I was looking at the writing table, where Tossie had left her diary.

“I’ll be up in a moment,” I said, sidling over in front of it. “I just want to find a book to read.”

“Books!” Mrs. Mering said. “Entirely too many people read books these days,” and swept from the room.

“Come along, Cyril,” Terence said. Cyril staggered to his feet. “Still raining outside, Baine?”

“I’m afraid so, sir,” Baine said and went to open the front door for them.

“Pickett’s Charge!” Professor Peddick said to Colonel Mering. “At the American battle of Gettysburg. Another excellent example of acting without thinking! How would Overforce account for Pickett’s Charge?” and they went out together.

I shut the parlor door behind them and hurried over to the writing desk. The diary was open, with the pen and the carnation penwiper covering the bottom two-thirds of the page. At the top was written, in a ruffly hand, “June the fifteenth,” and below it, “Today we went to Cov—”

I lifted the penwiper. “—entry,” it read, the “y” trailing off into blankness. Whatever she’d recorded for posterity about the great day, she hadn’t done it yet, but there might be clues to Mr. C in earlier entries.
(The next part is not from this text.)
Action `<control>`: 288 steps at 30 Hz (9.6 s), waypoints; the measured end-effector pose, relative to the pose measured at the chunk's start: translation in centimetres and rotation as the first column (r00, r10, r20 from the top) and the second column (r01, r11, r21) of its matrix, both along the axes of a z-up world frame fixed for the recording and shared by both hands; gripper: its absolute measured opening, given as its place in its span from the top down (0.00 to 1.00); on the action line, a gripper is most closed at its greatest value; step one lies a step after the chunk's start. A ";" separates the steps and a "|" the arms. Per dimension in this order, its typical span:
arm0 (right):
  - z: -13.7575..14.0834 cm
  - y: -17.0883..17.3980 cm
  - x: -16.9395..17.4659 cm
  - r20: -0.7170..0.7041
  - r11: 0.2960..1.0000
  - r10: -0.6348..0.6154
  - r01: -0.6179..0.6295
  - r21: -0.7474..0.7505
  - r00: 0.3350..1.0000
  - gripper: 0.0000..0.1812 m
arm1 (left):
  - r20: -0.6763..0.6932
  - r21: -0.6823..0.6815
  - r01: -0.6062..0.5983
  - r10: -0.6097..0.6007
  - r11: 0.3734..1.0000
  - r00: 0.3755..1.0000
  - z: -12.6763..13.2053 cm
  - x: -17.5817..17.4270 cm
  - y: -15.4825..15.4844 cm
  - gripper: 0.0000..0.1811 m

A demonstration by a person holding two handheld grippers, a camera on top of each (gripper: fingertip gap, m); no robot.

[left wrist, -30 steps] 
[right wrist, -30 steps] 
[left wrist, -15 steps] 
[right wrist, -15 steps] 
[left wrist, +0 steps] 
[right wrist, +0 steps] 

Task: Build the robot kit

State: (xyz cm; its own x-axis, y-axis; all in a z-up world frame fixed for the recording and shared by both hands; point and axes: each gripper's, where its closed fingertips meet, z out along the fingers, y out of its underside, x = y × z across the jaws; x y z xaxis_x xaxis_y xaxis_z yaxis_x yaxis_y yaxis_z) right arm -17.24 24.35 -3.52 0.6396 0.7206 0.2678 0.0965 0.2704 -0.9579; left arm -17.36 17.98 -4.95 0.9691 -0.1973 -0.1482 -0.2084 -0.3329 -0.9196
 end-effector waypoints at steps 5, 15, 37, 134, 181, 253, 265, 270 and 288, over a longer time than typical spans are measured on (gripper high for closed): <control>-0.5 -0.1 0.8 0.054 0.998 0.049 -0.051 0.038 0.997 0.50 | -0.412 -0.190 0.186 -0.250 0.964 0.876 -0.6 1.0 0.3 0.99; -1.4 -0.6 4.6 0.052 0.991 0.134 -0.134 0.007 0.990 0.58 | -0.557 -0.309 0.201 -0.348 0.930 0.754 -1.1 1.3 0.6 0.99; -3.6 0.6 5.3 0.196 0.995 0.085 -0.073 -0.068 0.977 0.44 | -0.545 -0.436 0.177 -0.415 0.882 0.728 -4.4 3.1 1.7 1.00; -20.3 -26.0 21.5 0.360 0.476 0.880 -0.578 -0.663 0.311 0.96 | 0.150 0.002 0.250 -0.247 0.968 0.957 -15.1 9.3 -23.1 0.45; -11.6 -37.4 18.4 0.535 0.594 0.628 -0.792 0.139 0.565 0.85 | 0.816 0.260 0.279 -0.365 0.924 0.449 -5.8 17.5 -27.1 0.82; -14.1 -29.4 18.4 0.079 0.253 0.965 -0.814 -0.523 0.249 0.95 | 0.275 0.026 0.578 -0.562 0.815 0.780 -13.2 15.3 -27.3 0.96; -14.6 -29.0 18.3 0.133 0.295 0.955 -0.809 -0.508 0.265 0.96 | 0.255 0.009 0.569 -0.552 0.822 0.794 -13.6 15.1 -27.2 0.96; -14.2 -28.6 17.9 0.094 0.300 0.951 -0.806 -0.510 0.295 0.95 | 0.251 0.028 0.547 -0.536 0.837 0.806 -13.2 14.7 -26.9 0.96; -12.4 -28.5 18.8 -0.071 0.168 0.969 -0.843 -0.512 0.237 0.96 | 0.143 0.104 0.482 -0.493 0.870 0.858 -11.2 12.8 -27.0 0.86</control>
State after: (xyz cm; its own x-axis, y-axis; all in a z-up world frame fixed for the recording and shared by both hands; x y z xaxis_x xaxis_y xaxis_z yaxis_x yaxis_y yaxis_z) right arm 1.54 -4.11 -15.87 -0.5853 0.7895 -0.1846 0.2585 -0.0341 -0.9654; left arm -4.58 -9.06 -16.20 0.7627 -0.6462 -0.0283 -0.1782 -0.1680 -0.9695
I shut the diary, grabbed Gibbon’s Decline and Fall of the Roman Empire, Vols. One and Two, off the shelf behind, sandwiched the diary between them, and turned round with the books in my hands.

Baine was standing there. “I shall be glad to take Miss Mering’s diary up to her so that you are not inconvenienced, sir,” he said.

“Excellent,” I said, and extricated it from between the Gibbon. “I was just taking it up to her.”

“As you wish, sir!”

“No, that’s all right,” I said. “You take it up. I think I shall take a walk before bed.” A patently ridiculous remark with the rain beating against the French doors, and one he didn’t believe any more than he believed I was taking Tossie’s diary up to her. But he only said, “As you wish, sir,” again.

“Did anyone come to the door tonight?” I said. “Besides the Reverend Mr. Arbitage?”

“No, sir,”

“Or to the kitchen door? A peddler? Or someone seeking shelter from the storm?”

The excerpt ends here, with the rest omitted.